= Exercise directions =
Nothing outside the range is wanted. Repeat exactly the lines below from the one with "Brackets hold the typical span" through the one with "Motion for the".

*** Block opens ***

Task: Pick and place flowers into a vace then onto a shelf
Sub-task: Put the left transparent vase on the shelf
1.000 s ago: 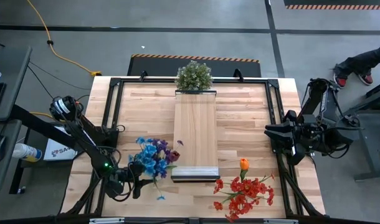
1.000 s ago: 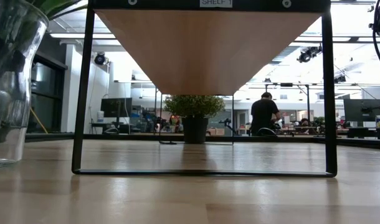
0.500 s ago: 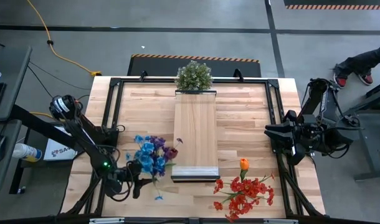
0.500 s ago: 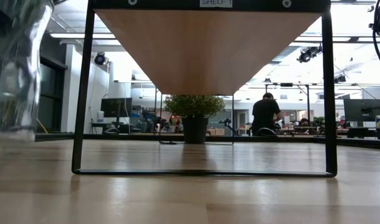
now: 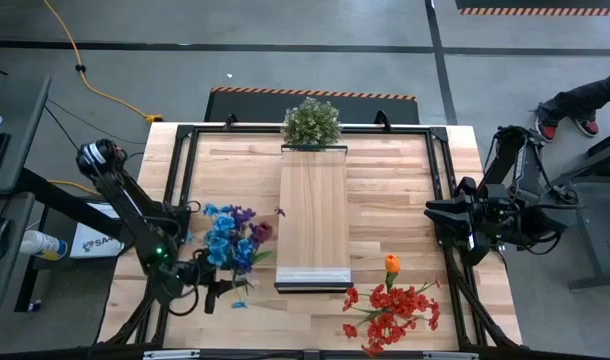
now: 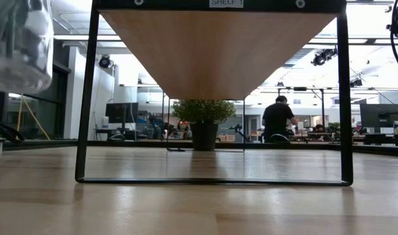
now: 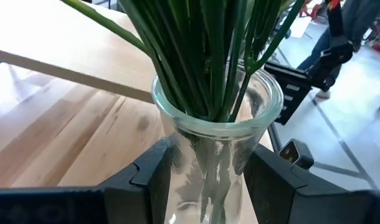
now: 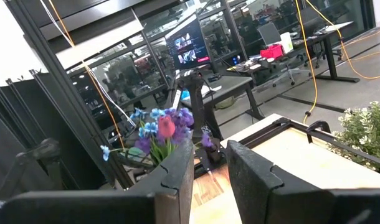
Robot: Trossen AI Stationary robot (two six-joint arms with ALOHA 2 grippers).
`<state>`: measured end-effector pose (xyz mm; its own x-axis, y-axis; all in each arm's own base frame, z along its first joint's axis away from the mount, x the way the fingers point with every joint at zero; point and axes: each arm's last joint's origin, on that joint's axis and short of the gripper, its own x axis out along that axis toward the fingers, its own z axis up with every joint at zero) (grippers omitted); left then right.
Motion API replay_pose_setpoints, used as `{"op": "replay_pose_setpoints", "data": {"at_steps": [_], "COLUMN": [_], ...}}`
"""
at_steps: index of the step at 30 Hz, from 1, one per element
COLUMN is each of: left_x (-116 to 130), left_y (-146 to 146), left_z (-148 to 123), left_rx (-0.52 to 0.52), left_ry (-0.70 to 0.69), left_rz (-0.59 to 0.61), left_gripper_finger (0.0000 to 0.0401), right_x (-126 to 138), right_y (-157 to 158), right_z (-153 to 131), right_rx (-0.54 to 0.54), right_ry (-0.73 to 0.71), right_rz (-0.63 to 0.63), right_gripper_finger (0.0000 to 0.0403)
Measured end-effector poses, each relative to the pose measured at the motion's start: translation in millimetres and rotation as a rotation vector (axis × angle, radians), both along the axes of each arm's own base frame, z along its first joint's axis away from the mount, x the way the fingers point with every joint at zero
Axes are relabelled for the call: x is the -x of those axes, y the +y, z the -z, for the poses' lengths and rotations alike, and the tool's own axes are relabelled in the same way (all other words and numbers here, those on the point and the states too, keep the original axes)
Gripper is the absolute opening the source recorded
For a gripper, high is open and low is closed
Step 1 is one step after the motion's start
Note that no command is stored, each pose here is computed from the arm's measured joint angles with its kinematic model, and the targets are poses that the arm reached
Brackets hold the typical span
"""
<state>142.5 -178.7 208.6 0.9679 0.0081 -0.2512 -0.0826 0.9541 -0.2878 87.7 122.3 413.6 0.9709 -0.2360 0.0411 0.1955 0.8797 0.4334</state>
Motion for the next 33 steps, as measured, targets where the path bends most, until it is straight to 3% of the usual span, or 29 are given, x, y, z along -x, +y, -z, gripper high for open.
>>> {"op": "replay_pose_setpoints", "data": {"at_steps": [5, 19, 24, 33], "left_x": [3, 5, -7, -37], "left_y": [5, 14, 30, 73], "left_z": [-17, -84, -100, -122], "left_rx": [0.0, -0.124, -0.141, -0.149], "left_ry": [-0.003, 0.017, 0.036, 0.028], "left_rz": [-0.001, -0.095, -0.168, -0.197], "left_gripper_finger": [0.0203, 0.0203, 0.0203, 0.0203], "right_x": [0, 1, 1, 2], "right_y": [0, -1, -2, -4], "right_z": [0, -1, -4, -11], "right_rx": [0.005, 0.021, 0.04, 0.084], "right_ry": [0.001, 0.005, 0.0, -0.007], "right_rz": [0.0, 0.006, 0.008, 0.016], "right_gripper_finger": [0.0087, 0.0087, 0.0087, 0.0087]}}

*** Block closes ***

= Exercise solution =
Brackets hold the typical span
"""
<state>142.5 -178.7 208.6 0.9679 0.0081 -0.2512 -0.0826 0.9541 -0.2878 87.7 122.3 413.6 0.9709 -0.2360 0.0411 0.1955 0.8797 0.4334</state>
Motion for the next 33 steps, as measured, targets where the path bends most, until it is straight to 3% of the usual span, or 29 are given, x, y, z along -x, +y, -z, gripper high for open.

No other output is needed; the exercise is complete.